── Dataset excerpt ──

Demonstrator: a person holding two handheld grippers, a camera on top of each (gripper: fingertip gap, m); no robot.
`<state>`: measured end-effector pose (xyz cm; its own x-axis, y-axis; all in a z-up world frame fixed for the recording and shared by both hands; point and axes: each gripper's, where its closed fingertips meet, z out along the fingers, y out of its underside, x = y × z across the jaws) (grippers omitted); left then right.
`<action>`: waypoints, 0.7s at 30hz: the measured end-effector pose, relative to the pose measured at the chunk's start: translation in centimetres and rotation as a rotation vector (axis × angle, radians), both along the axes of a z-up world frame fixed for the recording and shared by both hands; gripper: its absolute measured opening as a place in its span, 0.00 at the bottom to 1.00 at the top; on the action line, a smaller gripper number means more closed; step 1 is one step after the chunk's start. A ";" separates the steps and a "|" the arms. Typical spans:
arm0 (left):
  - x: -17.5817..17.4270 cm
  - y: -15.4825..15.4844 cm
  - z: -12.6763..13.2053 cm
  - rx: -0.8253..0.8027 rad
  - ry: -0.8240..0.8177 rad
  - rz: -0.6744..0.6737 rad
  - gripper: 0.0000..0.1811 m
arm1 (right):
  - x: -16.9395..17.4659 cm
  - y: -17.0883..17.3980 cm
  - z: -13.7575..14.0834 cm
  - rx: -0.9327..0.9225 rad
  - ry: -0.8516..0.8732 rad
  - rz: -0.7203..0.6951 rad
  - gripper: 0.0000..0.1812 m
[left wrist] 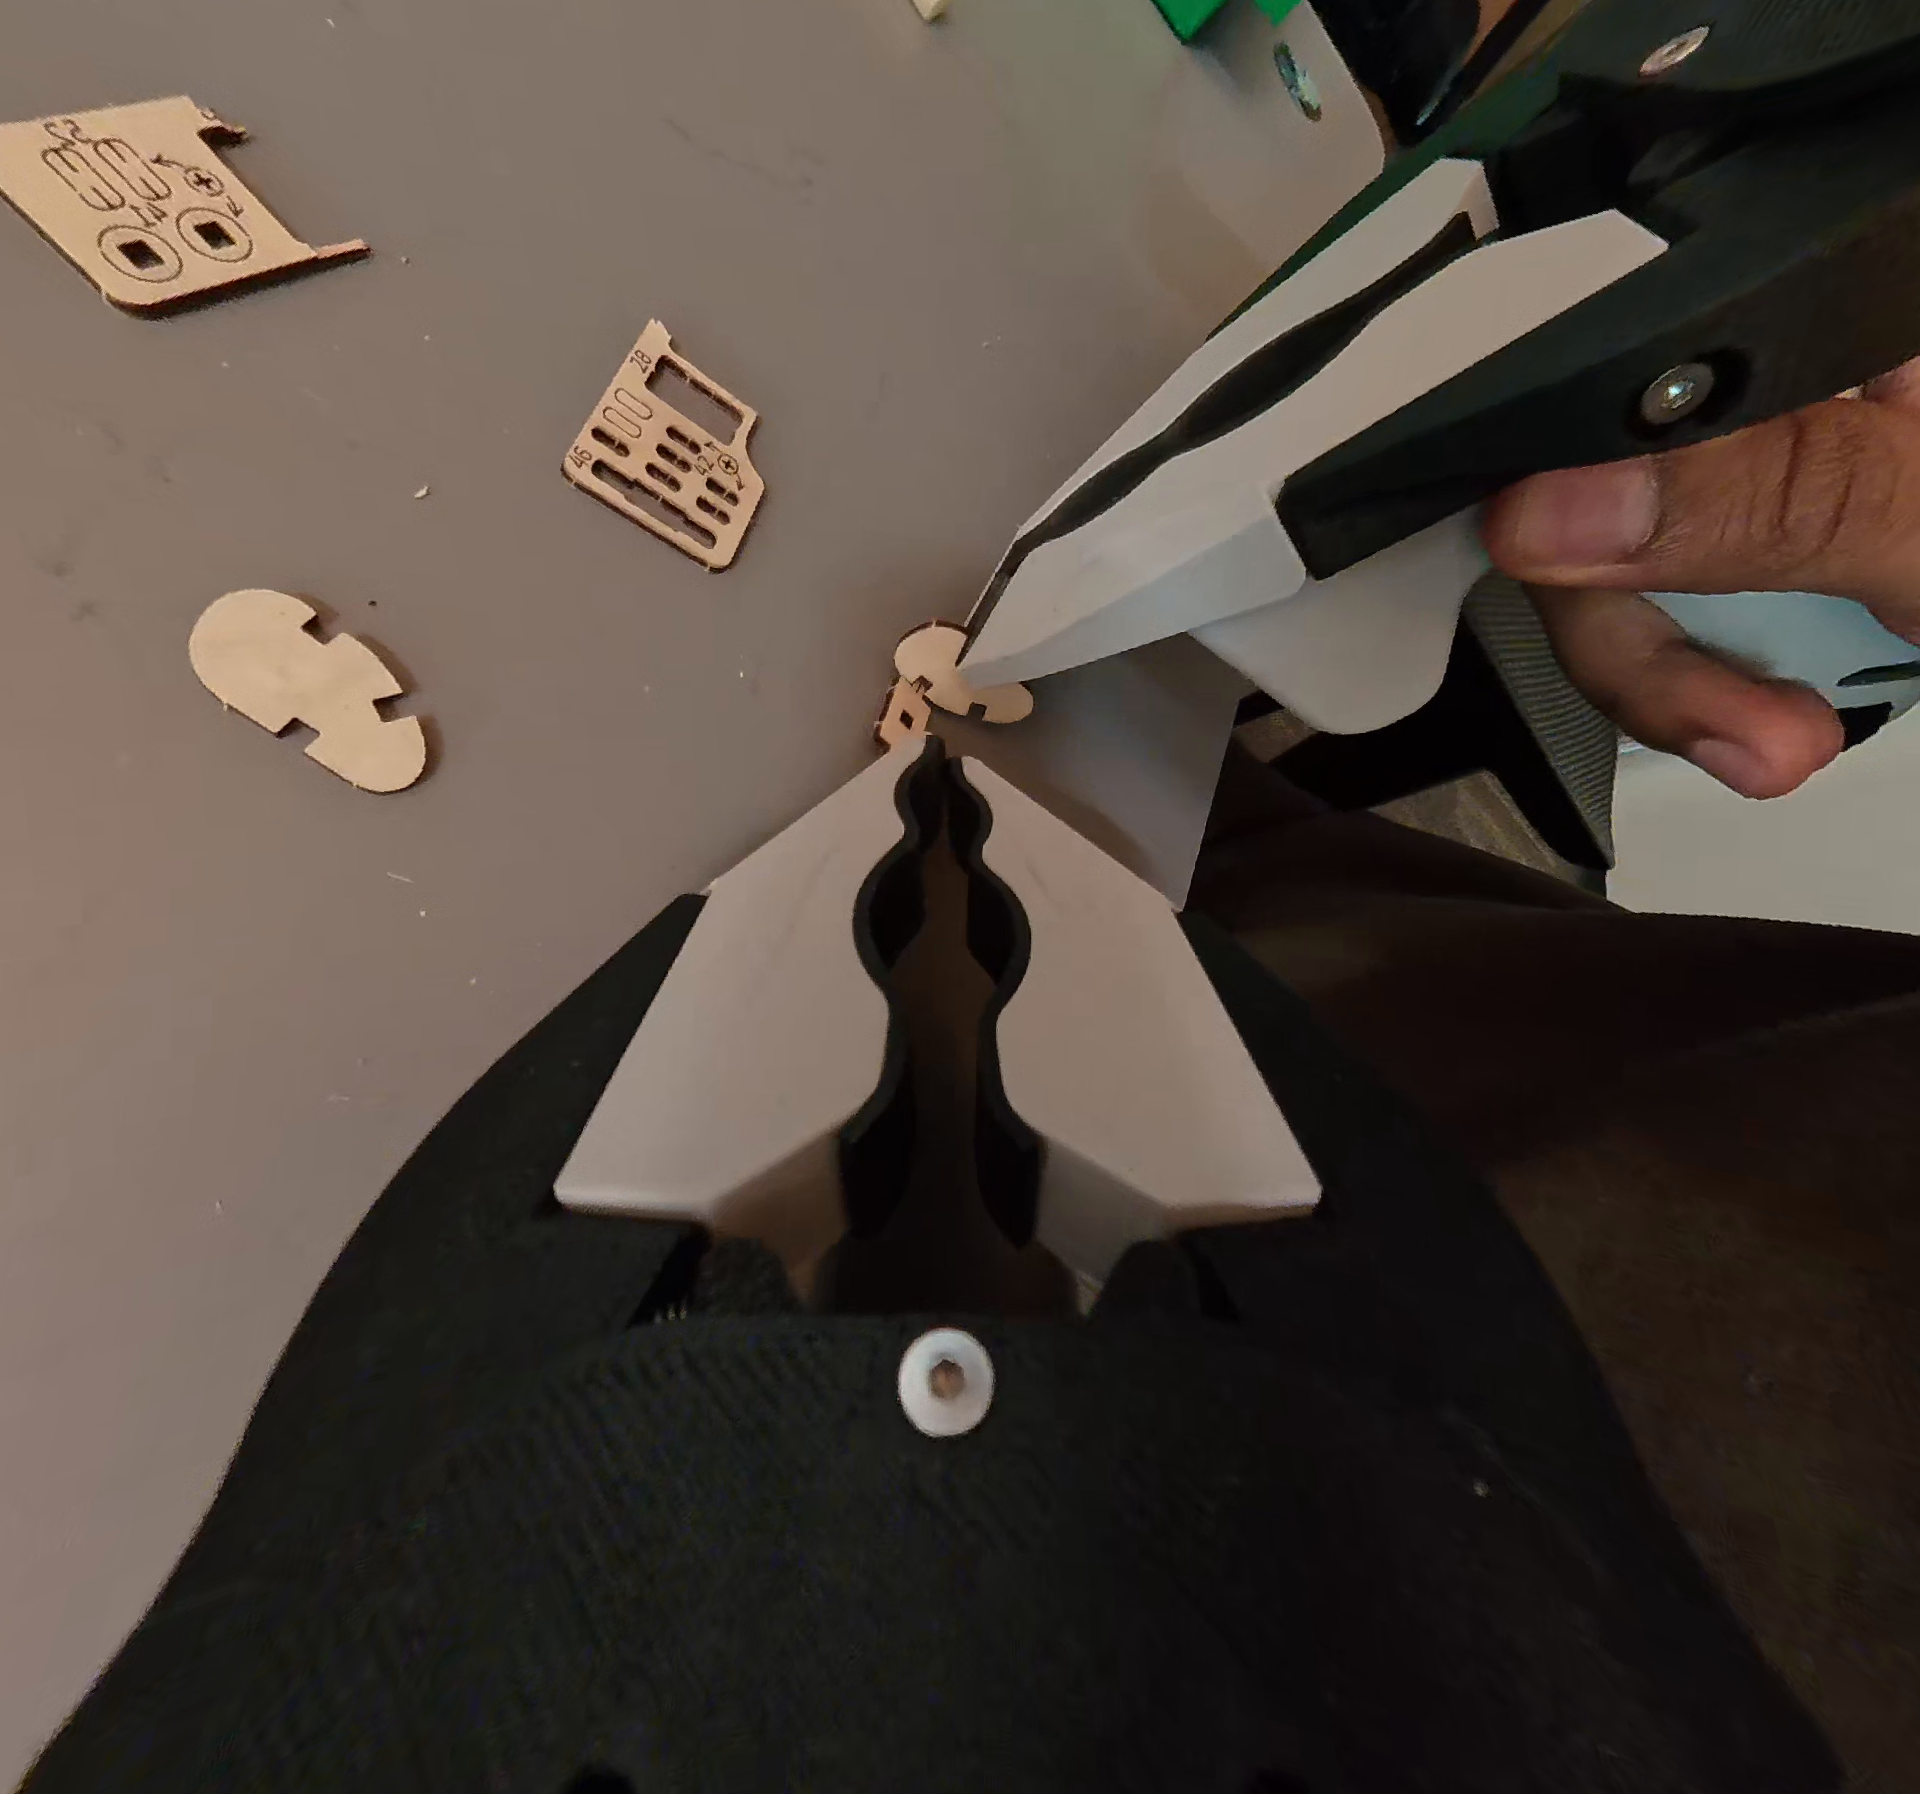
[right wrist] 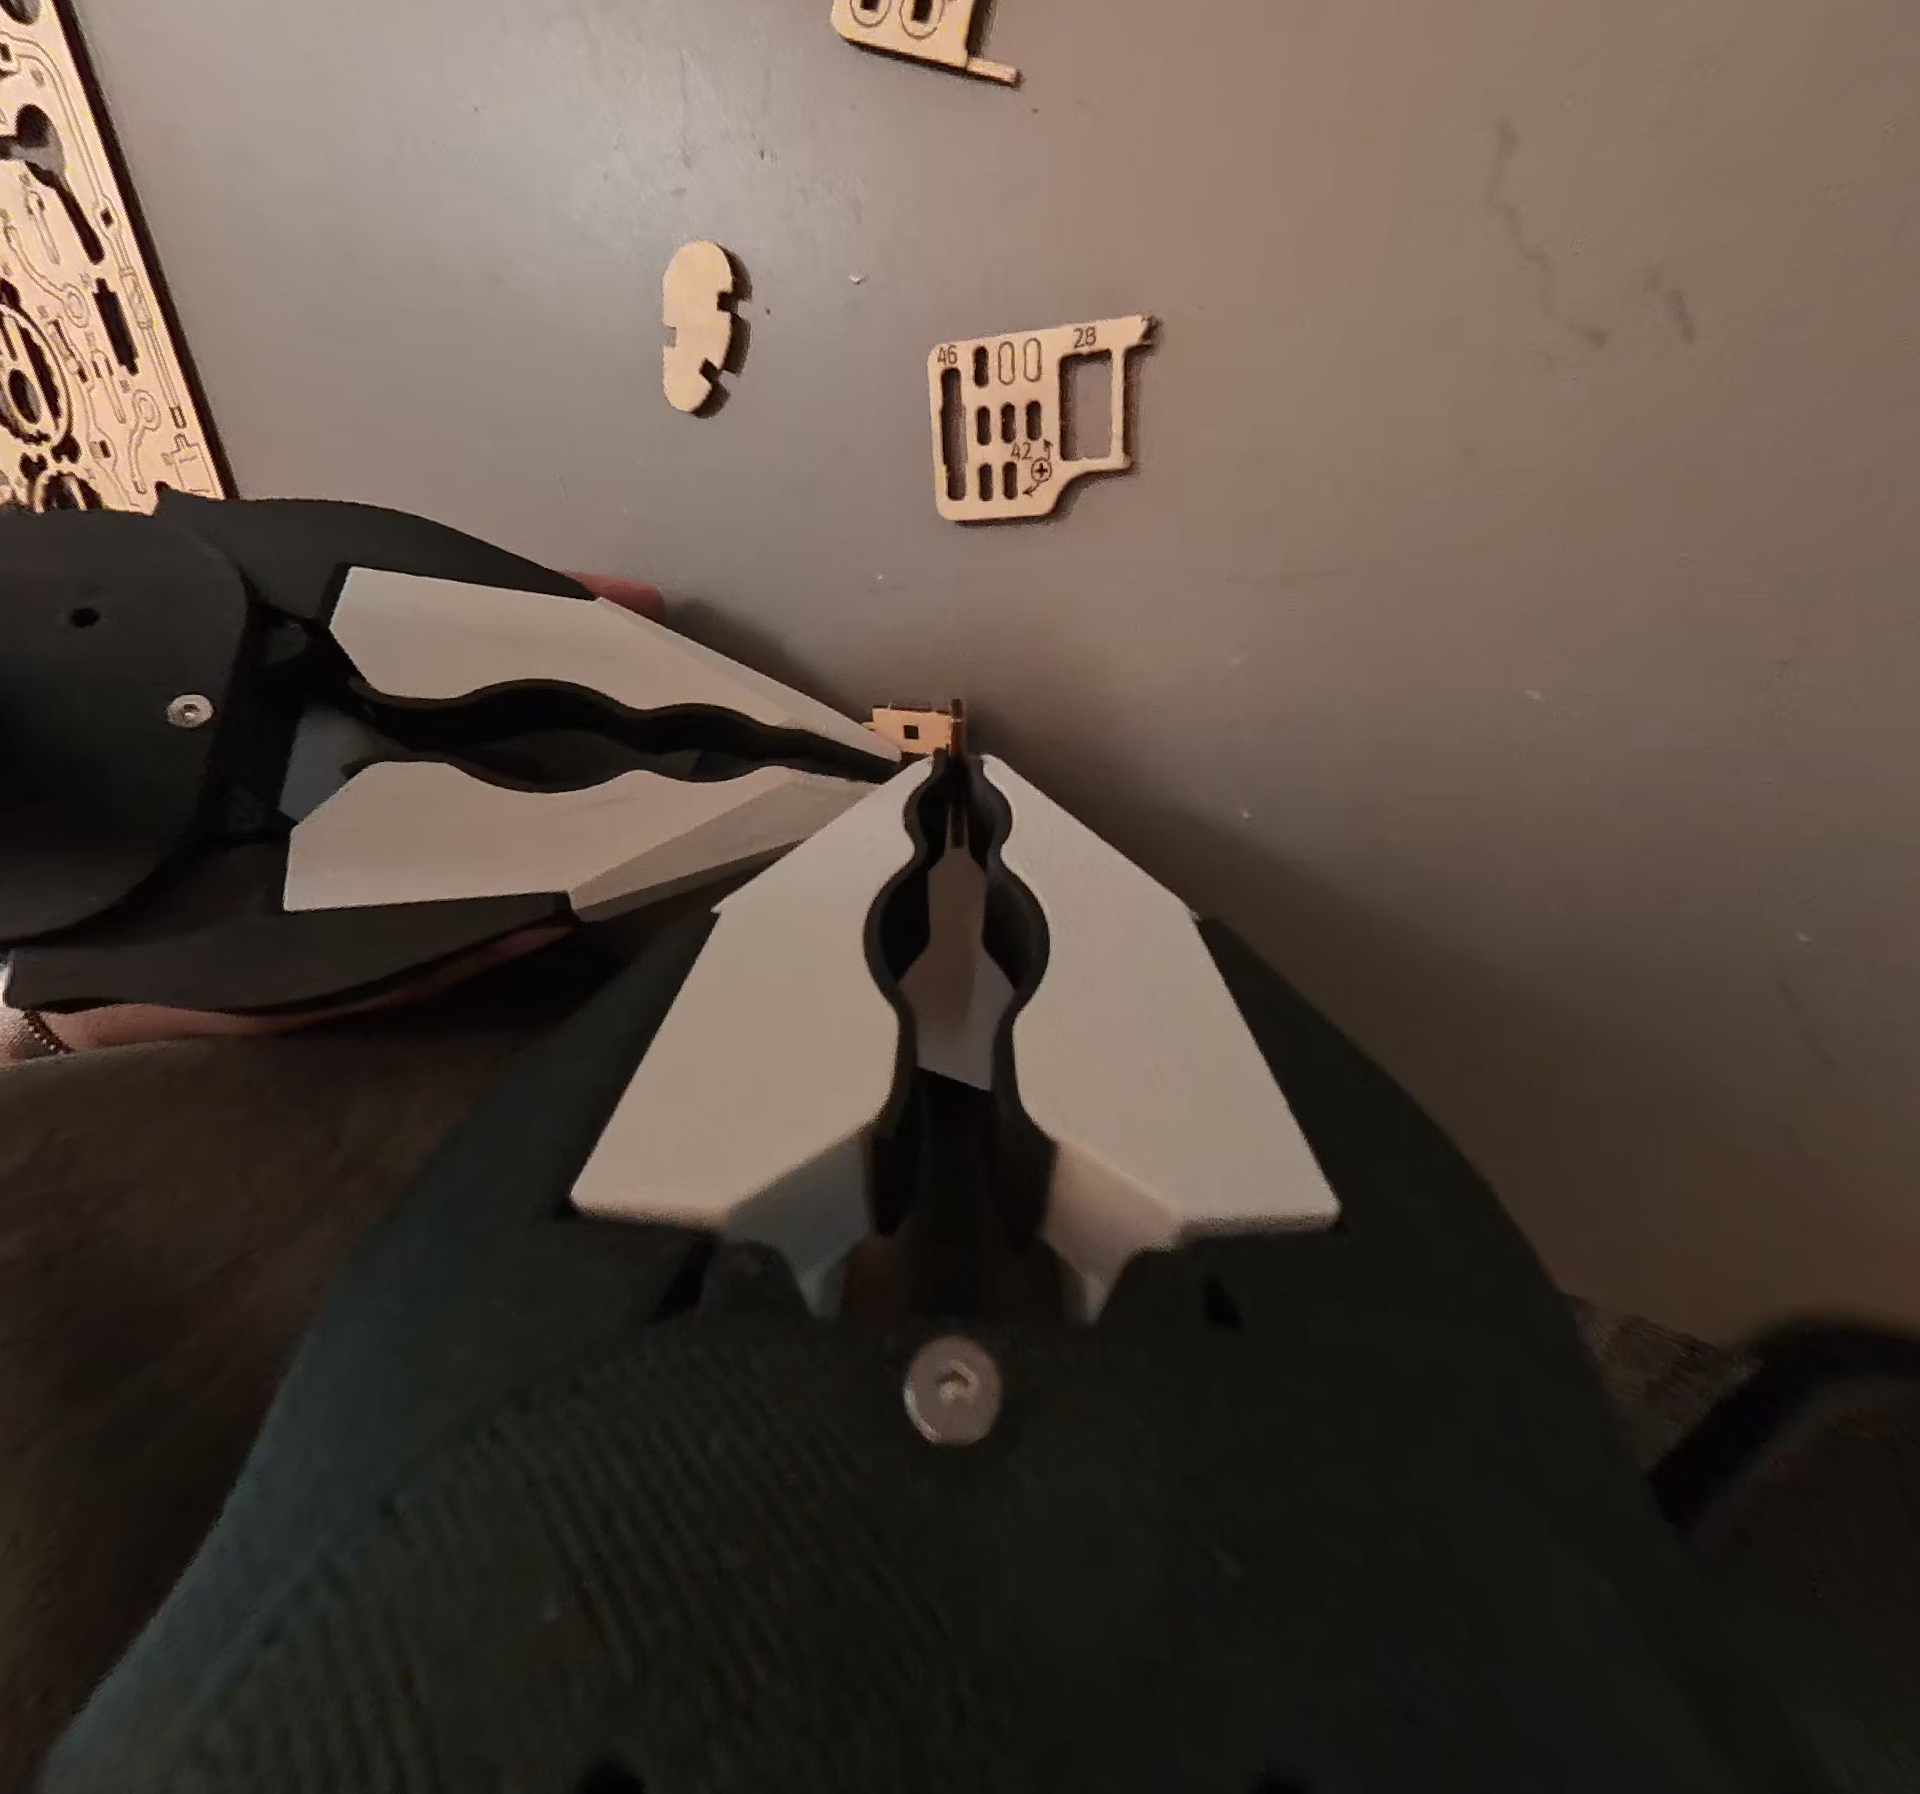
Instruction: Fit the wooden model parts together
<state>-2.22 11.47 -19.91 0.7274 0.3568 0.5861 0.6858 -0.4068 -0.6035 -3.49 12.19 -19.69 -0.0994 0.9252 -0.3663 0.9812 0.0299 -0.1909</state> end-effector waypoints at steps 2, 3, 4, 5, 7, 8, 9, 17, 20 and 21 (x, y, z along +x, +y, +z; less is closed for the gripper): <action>-0.1 0.0 0.1 0.006 0.004 0.004 0.00 | 0.0 0.0 0.0 0.008 -0.004 0.007 0.01; -0.2 -0.1 0.2 0.013 0.004 0.011 0.00 | 0.0 0.0 0.0 0.014 -0.006 0.011 0.01; -0.3 -0.2 0.3 0.017 0.002 0.023 0.00 | 0.0 0.1 -0.1 0.021 -0.006 0.015 0.01; -0.5 -0.2 0.3 0.020 0.002 0.034 0.00 | 0.0 0.1 -0.1 0.027 -0.007 0.018 0.01; -0.9 -0.3 0.3 0.014 0.016 0.053 0.00 | 0.1 0.2 -0.2 0.041 -0.013 0.026 0.01; -1.1 -0.3 0.5 0.016 0.033 0.061 0.00 | 0.1 0.2 -0.3 0.041 -0.013 0.028 0.01; -1.3 -0.4 0.6 0.018 0.050 0.068 0.00 | 0.1 0.2 -0.3 0.041 -0.014 0.030 0.01; -1.6 -0.5 0.4 0.000 0.064 0.081 0.00 | 0.1 0.1 -0.1 0.039 -0.009 0.027 0.01; -1.0 -0.4 0.0 -0.021 0.048 0.050 0.01 | 0.0 0.2 -0.1 0.035 -0.005 0.018 0.01; -0.8 -0.3 0.0 -0.024 0.045 0.043 0.01 | 0.0 0.2 -0.1 0.034 -0.004 0.015 0.01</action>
<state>-3.00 11.13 -19.92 0.7366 0.4023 0.5436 0.6752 -0.3923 -0.6247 -3.48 12.37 -19.83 -0.1123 0.9354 -0.3353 0.9813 0.0512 -0.1857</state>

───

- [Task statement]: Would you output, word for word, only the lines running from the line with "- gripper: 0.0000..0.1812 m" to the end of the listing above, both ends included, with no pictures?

- [Response area]:
  - gripper: 0.0000..0.1812 m
[left wrist] 
[right wrist] 
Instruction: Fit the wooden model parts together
<state>-2.22 11.47 -19.91 0.7274 0.3568 0.5861 0.6858 -0.4068 -0.6035 -3.49 12.19 -19.69 -0.0994 0.9252 -0.3663 0.9812 0.0299 -0.1909</state> end-effector waypoints at steps 2, 3, 4, 5, 7, 8, 9, 17, 20 and 21 (x, y, z along +x, +y, +z; less is closed for the gripper): <action>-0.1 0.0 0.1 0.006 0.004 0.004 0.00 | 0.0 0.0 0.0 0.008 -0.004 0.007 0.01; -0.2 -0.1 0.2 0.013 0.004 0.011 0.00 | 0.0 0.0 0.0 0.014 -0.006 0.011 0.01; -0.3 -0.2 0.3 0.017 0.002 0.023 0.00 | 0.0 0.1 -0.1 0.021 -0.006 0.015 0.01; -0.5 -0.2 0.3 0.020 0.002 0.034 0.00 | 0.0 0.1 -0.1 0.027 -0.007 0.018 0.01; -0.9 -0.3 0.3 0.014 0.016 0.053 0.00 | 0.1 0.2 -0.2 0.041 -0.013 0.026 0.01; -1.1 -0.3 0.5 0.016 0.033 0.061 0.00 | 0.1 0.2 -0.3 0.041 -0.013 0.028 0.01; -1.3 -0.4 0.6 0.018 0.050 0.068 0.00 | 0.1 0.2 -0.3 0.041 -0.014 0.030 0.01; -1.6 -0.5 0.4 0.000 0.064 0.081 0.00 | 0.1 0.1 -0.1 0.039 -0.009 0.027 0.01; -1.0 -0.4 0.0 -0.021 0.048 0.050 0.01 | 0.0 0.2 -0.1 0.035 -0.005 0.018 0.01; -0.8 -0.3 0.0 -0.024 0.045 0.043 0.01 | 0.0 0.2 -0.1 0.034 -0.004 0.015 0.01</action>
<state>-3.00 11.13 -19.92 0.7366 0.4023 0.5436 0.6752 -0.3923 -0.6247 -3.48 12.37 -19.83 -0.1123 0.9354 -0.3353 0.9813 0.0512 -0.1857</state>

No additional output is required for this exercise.